In the listing below, find each line that holds the string "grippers" and copy it.
○ ○ ○ ○ ○
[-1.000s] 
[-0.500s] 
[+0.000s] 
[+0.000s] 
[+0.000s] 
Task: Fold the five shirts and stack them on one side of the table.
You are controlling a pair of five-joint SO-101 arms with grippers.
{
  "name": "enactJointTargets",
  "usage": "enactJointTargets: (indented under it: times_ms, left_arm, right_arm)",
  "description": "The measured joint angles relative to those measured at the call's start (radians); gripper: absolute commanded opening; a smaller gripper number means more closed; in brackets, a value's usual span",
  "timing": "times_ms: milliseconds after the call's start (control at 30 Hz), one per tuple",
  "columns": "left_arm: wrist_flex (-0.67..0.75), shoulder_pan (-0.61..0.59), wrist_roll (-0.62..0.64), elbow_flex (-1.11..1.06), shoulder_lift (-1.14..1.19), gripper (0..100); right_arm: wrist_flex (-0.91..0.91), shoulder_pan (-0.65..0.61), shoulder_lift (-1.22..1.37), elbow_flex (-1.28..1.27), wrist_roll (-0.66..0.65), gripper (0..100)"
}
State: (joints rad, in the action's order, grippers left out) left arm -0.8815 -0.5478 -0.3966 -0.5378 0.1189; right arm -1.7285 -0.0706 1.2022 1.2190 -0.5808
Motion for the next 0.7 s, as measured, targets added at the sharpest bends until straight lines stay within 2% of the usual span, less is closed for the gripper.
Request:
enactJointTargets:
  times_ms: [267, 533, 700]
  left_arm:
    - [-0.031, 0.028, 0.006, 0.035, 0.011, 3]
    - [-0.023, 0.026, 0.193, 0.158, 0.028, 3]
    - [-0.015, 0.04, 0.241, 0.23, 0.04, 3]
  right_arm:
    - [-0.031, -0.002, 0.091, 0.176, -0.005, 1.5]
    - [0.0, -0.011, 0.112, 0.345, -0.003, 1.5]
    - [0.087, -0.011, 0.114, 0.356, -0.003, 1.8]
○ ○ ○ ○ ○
## Your response
You are controlling a pair of five-joint SO-101 arms with grippers.
State: (joints rad, in the action's order, grippers left out) left arm -0.8815 -0.5478 -0.3966 -0.5378 0.1189; right arm -1.7285 -0.0706 1.2022 1.2190 -0.5808

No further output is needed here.